Les aristos du rail
par Alain Hertoghe
lundi 21 novembre 2005
Les cheminots sont-ils indécents de lancer une grève illimitée alors que la révolte des gueux des banlieues vient de montrer de manière éclatante la faillite du modèle social à la française ? Quand on fait partie de "l’aristocratie ouvrière", peut-on tenter de paralyser une France économiquement à la peine et socialement à la dérive : 10% de chômeurs, 20% de sans-formation, 11% de pauvres, un million d’enfants pauvres, trois millions de personnes privées de soins, 2,6 millions de personnes nécessitant une aide alimentaire ? (Economiquement incorrect, Eric Le Boucher, Grasset, 2005)

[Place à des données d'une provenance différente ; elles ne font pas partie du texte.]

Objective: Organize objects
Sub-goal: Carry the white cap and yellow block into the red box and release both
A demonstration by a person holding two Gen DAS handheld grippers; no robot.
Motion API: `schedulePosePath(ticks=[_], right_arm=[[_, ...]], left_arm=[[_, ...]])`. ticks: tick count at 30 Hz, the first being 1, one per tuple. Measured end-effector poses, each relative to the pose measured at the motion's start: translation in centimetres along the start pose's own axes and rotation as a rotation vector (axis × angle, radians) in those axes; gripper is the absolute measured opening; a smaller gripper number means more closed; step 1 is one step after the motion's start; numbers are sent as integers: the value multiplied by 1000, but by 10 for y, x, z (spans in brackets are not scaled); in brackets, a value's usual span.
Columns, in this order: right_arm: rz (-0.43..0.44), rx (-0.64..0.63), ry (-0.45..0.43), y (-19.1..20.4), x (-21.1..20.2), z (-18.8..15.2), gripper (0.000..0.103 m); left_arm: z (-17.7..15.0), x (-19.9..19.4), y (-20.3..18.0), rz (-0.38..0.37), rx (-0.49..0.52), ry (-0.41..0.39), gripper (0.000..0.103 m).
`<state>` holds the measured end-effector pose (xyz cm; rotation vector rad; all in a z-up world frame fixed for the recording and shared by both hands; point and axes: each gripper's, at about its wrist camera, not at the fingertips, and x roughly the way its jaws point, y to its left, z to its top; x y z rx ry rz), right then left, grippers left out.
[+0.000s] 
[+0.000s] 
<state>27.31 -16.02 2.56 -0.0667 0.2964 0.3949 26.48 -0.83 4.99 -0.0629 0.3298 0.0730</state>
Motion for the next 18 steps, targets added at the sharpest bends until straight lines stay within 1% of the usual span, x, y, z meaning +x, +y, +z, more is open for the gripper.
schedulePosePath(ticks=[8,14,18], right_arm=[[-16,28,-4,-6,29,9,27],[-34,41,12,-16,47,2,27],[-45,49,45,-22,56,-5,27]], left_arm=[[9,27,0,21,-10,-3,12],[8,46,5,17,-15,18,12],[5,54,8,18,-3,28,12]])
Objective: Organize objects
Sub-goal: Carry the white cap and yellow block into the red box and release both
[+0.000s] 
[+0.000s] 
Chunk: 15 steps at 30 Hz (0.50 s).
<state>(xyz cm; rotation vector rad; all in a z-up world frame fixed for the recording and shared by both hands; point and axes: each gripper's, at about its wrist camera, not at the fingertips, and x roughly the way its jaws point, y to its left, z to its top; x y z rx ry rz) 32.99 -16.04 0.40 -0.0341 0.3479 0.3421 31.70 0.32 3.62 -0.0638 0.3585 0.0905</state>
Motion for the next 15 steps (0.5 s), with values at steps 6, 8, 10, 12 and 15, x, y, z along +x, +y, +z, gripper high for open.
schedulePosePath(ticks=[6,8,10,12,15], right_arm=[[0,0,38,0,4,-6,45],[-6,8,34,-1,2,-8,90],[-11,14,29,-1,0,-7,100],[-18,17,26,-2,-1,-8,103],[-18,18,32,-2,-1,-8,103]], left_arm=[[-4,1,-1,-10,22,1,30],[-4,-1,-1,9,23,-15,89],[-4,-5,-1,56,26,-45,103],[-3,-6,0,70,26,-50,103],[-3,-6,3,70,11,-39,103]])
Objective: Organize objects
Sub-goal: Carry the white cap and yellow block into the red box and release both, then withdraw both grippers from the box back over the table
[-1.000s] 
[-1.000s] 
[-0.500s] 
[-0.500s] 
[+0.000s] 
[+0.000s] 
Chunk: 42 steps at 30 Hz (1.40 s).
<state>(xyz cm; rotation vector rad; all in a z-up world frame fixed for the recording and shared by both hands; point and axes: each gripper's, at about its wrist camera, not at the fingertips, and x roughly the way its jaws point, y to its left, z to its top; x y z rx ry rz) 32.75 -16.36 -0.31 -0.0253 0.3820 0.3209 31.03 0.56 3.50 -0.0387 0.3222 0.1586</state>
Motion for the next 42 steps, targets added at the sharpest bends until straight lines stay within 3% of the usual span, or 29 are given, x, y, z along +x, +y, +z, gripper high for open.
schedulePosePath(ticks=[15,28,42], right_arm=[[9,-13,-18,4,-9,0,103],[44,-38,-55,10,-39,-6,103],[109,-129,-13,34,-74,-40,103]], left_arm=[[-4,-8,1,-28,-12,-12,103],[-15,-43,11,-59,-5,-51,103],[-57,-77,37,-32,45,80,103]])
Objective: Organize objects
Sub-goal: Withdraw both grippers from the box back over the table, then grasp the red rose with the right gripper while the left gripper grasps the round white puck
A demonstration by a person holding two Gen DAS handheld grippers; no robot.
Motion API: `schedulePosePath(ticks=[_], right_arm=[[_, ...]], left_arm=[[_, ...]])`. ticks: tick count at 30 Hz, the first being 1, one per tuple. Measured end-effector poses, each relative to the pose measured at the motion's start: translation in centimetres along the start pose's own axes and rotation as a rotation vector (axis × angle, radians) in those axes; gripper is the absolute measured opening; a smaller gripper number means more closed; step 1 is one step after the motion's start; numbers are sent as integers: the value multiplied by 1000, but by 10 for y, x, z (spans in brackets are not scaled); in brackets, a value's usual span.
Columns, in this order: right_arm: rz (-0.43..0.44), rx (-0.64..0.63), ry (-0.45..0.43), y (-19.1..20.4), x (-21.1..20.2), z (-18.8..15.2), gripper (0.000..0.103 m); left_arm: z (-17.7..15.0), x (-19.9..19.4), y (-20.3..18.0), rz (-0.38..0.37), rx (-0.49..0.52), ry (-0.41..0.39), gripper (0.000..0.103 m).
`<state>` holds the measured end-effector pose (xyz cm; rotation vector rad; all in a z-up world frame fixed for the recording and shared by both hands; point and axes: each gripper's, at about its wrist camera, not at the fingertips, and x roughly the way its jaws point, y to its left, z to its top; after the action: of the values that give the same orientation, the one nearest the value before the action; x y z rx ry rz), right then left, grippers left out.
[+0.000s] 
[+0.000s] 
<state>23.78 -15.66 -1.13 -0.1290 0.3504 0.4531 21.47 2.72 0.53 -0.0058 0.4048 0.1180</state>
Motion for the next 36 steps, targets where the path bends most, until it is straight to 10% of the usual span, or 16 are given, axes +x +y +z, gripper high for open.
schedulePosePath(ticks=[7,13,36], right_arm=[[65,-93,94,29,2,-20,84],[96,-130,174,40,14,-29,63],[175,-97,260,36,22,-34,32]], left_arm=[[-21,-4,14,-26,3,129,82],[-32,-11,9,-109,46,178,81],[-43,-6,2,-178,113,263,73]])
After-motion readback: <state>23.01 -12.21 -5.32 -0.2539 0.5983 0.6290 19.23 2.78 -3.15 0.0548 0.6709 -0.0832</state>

Entendons-nous bien : les cheminots ne sont évidemment pas des nantis ! Dans un pays dont le salaire médian horaire brut s’élève à 14,22 euros (plus faible qu’en Allemagne, Grande-Bretagne ou Italie), nombre d’entre eux gagnent à peine plus que le Smic horaire brut (8,03 euros). Dans son édition de ce week-end, Le Journal du dimanche donnait un échantillon des salaires à la SNCF : Fabien Leprévost, 27 ans, ouvrier de maintenance depuis quatre ans, 1.037 euros net ; Luc Guilliot, 48 ans, ouvrier de maintenance depuis 28 ans, 1.372 euros net ; Jean-Yves Merlin, 48 ans, ouvrier de maintenance depuis 30 ans, 1.480 euros net ; David X, 28 ans, conducteur depuis trois ans, 1.800 euros net.
Si les cheminots font historiquement partie de l’aristocratie ouvrière, c’est que, à l’instar des mineurs, des sidérurgistes ou des travailleurs des chantiers navals par exemple, les grandes luttes sociales qu’ils ont menées dans le passé leur ont assuré un statut enviable et envié dans la classe ouvrière depuis la grande époque du PCF et de la CGT. Comme tous les salariés de la fonction et du secteur publics, ils bénéficient de la sécurité de l’emploi. Et, parmi leurs acquis sociaux particuliers, les cheminots bénéficient d’un régime spécial des retraites avantageux.
Pour résumer : pas nantis, mais pas à plaindre, dans une société où les ouvriers pauvres, les travailleurs précaires, les chômeurs et les exclus sont légion. Notamment dans les cités de banlieue. Dans ce contexte, il paraît du coup vraiment indécent que les cheminots utilisent leur pouvoir de nuisance, voire de paralysie - pour la sixième fois cette année... afin de s’imposer au gouvernement comme une priorité sociale ! D’où le soupçon légitime d’une grève motivée politiquement, ou à tout le moins électoraliste, à quatre mois des élections syndicales.
Le mot d’ordre des syndicats surprend d’autant plus que le principal motif avancé de la grève (parmi quinze revendications) est le risque de privatisation de la SNCF. Le gouvernement a beau jurer ses grands dieux, y compris par écrit, qu’il n’a aucun projet en ce sens, les syndicats dénoncent une "privatisation rampante". Visiblement inquiets de leur image dans l’opinion publique, les dirigeants syndicaux communiquent toutefois beaucoup sur leur volonté de négocier jusqu’à la dernière minute... Aveu de troubles chez leurs adhérents ? A quelques semaines des fêtes de fin d’année, de nombreux salariés de la SNCF grognent contre la perspective de feuilles de salaire amputées des jours non travaillés.
Espérant visiblement rééditer la grande grève de 1995, la CGT appelle également à l’arrêt du travail ce mercredi à la RATP, l’autre bastion des "aristos du rail". Mais la centrale syndicale de Bernard Thibault engage une partie difficile face à un gouvernement Villepin qui a déjà montré, dans le conflit de la SNCM et la crise des banlieues, que sa fermeté tranquille bénéficie d’un soutien populaire largement majoritaire.